El futuro se anuncia en forma de una constante y pedregosa lucha contra tendencias radicales, valiéndonos para ello de los recursos que el Estado de Derecho pone a nuestra disposición: las leyes, la educación, servicios de inteligencia y políticas sociales.

Dos hechos recientes invitan a reflexionar sobre los peligros del radicalismo y la necesidad de mantenerse alerta. El primero es el fallecimiento por coronavirus, el pasado mes de abril, del Imam Riay Tatary, presidente de la Comisión Islámica de España, y su sucesión en el cargo por otro referente religioso sirio de tendencia moderada, el Dr. Aiman Adibi, en contraposición a los intereses extremistas que desde hace años pugnan por hacerse con el control de la CIE, la cual asume el papel de principal interlocutora entre las comunidades islámicas ante el Gobierno de España.

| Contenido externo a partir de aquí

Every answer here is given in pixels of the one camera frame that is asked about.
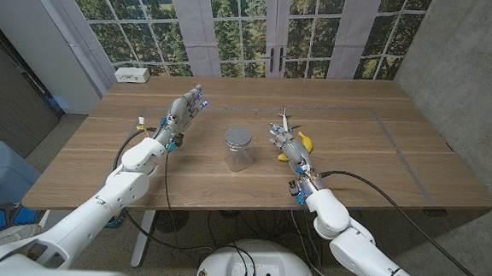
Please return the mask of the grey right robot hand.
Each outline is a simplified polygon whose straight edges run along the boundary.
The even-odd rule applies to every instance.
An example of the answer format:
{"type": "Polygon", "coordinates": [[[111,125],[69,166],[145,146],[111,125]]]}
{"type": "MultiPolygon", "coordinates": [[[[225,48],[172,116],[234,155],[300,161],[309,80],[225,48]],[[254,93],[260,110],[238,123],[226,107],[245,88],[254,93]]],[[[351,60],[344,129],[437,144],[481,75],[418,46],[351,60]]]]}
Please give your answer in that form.
{"type": "Polygon", "coordinates": [[[270,132],[270,141],[287,157],[290,168],[295,173],[311,173],[312,161],[306,147],[294,138],[285,128],[273,124],[270,132]]]}

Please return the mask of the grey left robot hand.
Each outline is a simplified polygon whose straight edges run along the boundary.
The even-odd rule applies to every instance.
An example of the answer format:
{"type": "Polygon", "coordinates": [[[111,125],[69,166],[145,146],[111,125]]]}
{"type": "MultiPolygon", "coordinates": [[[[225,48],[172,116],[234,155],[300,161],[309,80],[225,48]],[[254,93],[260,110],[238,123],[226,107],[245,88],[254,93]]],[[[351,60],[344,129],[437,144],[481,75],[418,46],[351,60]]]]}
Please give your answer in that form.
{"type": "Polygon", "coordinates": [[[162,125],[162,131],[169,138],[183,133],[206,105],[207,102],[202,100],[202,85],[194,86],[190,91],[172,102],[162,125]]]}

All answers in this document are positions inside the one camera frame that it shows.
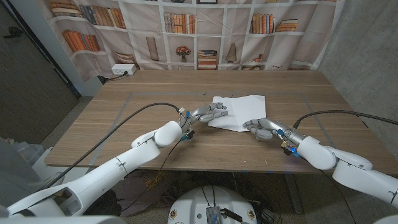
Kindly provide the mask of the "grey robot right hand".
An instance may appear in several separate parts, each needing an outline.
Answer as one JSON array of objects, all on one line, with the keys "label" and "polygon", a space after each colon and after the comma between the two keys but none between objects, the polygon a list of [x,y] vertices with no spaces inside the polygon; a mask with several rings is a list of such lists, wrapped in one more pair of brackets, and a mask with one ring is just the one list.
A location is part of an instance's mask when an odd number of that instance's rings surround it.
[{"label": "grey robot right hand", "polygon": [[254,134],[257,140],[269,140],[278,137],[285,147],[297,148],[307,137],[294,128],[281,123],[280,121],[268,118],[259,118],[246,121],[243,128]]}]

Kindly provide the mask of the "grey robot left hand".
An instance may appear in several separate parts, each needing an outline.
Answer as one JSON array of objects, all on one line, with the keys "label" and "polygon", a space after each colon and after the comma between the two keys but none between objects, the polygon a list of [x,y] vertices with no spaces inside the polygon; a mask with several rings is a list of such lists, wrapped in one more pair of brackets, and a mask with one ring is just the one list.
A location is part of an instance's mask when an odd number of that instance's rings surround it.
[{"label": "grey robot left hand", "polygon": [[209,123],[210,121],[228,115],[227,107],[222,103],[211,103],[201,106],[193,111],[187,111],[180,115],[180,127],[183,133],[186,133],[190,126],[197,121]]}]

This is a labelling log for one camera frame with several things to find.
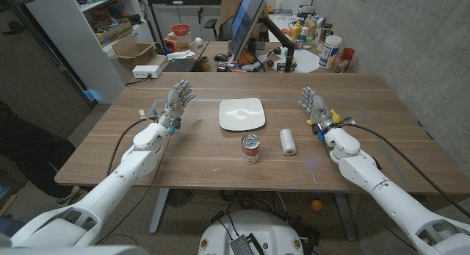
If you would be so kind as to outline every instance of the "power strip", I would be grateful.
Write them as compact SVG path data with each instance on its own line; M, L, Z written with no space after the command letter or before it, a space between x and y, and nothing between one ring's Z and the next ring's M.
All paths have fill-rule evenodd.
M147 78L148 74L151 75L151 78L156 79L162 73L162 68L159 65L137 65L132 73L137 79Z

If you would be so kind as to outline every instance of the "square plate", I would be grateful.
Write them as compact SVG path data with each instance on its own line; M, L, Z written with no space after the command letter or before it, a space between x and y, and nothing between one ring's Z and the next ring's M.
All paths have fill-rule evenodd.
M223 100L219 106L220 127L230 131L247 131L266 123L263 104L258 98Z

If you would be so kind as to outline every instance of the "computer monitor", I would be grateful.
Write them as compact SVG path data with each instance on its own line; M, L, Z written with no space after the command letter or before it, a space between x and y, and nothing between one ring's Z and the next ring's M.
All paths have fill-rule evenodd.
M232 23L232 50L234 61L242 55L248 39L250 39L259 16L263 12L264 0L242 0Z

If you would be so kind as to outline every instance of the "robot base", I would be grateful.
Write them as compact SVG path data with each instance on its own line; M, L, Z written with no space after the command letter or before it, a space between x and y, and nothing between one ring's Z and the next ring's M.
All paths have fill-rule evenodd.
M256 238L264 254L303 254L302 244L297 232L285 221L275 215L259 210L240 210L230 214L236 231L240 236L250 233ZM227 227L231 237L237 238L234 227L226 215L220 222ZM228 232L219 221L215 221L200 239L199 255L234 254L230 247ZM253 254L258 254L253 242L250 244Z

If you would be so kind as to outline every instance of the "monitor arm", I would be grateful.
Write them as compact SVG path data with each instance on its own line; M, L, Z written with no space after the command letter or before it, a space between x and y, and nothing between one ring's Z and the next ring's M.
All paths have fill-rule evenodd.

El segundo acontecimiento, por su relevancia y proximidad en estas fechas, es la celebración de la Fiesta del Eid Al Adha, festividad del Sacrificio del Cordero. Este tipo de eventos religiosos, de crucial significación para millones de fieles en todo el mundo islámico, constituyen un escenario de observación ideal. Tanto en primer plano como entre bastidores es mucho y muy importante todo lo que se mueve. Por un lado, se puede ver quiénes son los líderes religiosos que dan pasos al frente en favor de una colaboración genuina y de buena fe, haciéndose con ello merecedores de nuestra confianza. Por otro, resulta fácil hacer un seguimiento de las corrientes radicales de mayor potencial conflictivo en la actualidad, como el salafismo y las doctrinas wahabitas. Con mascarilla o sin ella, hay que prestar atención a ese ritual movimiento de masas e ideales piadosos.